RD & AT: Rose went through several debilitating episodes of depression in her life. Making things with her hands concentrated her thoughts; they were less scattered and painful. If you’re feeling hopeless and despairing, the act of making can give you a feeling of resilience and capability: “If I can do that, I can manage other areas of my life.” In the act of making we both enter a state of focused calm which is the goal of mindful meditation. While working on a project, rumination, negative thought patterns, and anxiety abate for a while. But afterwards, the positive feelings linger on; issues that seemed so important and all-consuming find perspective.
HG: This hit home for me: “When we begin to make and build pride in our practical ability, we may also start to uncover untapped reserves of inner joy, strength, resilience and talent.” Can you expand on that?
RD & AT: For us, very simply, it means that we have the ability to try something new, the determination to master it, and the joy to practice it. Once you have really got hold of the craft you are engaged in, the joy of producing the picture in your mind’s eye is incredible. You made this thing. You followed instructions, improved your skills, and did it again and again and again. How can you not feel proud of your effort, proud of your staying power, and proud of the expression of your creativity? It somehow ignites a spark of confidence in your brain and brings a spring to your step that follows you out into the world and into everyday life.
HG: Have you learned anything unexpected from crafting? Has it taken you down any rabbit holes you wouldn’t have explored otherwise?
RD & AT: Yes, many. Talking to other crafters in our lives is inspiring. Having enjoyed one or other craft, it has become easy to pick up and try others, many others. Rose, an avid knitter, found herself drawn to the needlecrafts most recently. The love she has for knitting led to an interest and passion for mending things. She is now a student of the Japanese mending arts of boro and sashiko, and she also embarked on any number of workshops on Swiss darning and visible mending art.
HG: I have a hunch that people avoid crafting because they don’t feel that they’re artistic, creative, or talented. Do you have to be an expert to form a craft habit?

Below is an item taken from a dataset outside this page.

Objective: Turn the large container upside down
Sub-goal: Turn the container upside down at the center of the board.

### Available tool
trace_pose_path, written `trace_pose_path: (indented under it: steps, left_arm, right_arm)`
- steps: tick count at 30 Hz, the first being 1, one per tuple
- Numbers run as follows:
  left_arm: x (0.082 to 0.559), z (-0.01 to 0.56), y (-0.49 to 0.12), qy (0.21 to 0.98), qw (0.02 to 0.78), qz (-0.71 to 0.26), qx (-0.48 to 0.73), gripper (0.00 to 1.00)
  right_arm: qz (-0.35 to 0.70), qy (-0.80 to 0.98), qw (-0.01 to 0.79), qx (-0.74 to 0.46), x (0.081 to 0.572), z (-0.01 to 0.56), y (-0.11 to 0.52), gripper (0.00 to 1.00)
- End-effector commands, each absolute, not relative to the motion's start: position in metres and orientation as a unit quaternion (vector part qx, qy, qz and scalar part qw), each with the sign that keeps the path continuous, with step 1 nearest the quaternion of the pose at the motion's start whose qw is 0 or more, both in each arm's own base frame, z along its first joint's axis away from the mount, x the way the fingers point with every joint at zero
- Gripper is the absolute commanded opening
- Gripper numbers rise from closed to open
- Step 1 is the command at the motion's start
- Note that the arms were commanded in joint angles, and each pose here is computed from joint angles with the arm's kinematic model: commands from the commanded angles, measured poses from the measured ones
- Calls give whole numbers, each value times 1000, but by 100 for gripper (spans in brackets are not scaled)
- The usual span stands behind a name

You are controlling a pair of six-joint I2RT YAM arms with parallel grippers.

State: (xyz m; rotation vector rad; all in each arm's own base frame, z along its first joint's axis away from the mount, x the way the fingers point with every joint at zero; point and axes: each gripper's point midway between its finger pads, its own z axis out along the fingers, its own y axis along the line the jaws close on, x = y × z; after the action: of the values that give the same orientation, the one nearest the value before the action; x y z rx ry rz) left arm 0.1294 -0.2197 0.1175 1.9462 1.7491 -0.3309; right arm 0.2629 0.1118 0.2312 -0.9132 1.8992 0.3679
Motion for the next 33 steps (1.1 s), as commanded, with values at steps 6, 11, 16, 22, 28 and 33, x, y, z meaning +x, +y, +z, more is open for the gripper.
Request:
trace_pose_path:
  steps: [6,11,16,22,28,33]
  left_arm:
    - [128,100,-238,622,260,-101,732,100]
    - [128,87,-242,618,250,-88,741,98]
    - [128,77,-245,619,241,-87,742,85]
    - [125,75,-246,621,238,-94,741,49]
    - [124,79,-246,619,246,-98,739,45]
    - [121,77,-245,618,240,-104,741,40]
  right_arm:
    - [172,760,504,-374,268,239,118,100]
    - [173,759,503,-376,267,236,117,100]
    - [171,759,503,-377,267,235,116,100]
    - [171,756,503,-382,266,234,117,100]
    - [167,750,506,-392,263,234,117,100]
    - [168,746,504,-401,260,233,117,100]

RD & AT: Absolutely not. We’re definitely not experts! All we have are our imaginations, our hands, and a willingness to have a go. Some crafts require a heavier investment in time, materials and other resources, but in learning any new skill, we have found that social media can be your friend. We often YouTube tutorials for techniques or processes, whether it’s knitting, pottery, or bookbinding.
HG: Why is now the time for people to form a craft habit?
RD & AT: Sadly, mental health issues and anxiety about the state of the world are on the increase. The sense of powerlessness seems particularly acute at the moment, especially amongst the younger generation who are struggling to find a role in society. We are not saying that craft will cure all, but the confidence, sense of achievement, and wellbeing that follow from being craftful helps.
HG: Craftfulness outlines a lot of projects: weaving, knitting, pottery, darning. How can someone who doesn’t feel like a crafter get into crafting? Any advice for choosing which direction to start exploring first?
RD & AT: We again refer you to a pastime you may have enjoyed or learned earlier in your life. Rose grew up with knitters and dressmakers in her family, so finds herself drawn to textile crafts. Is there someone in your family or social circle who is already practicing a craft you think you might enjoy? Reach out to like-minded people and ask them about their crafts. Enjoy Pinterest, explore the crafters of Instagram, and check out local community classes and drop-in workshops for a taster session.
HG: I like to end with this question: What’s your favorite book you’ve read lately?
RD: Wanderlust by Rebecca Solnit, a wonderfully eclectic, multi-layered, and digressive history of walking.
AT: Mine is Milkman by Anna Burns. Exceptional writing, very moving, and totally absorbing. Nothing to do with crafting at all!
Craftfulness: Mend Yourself by Making Things is available wherever books are sold.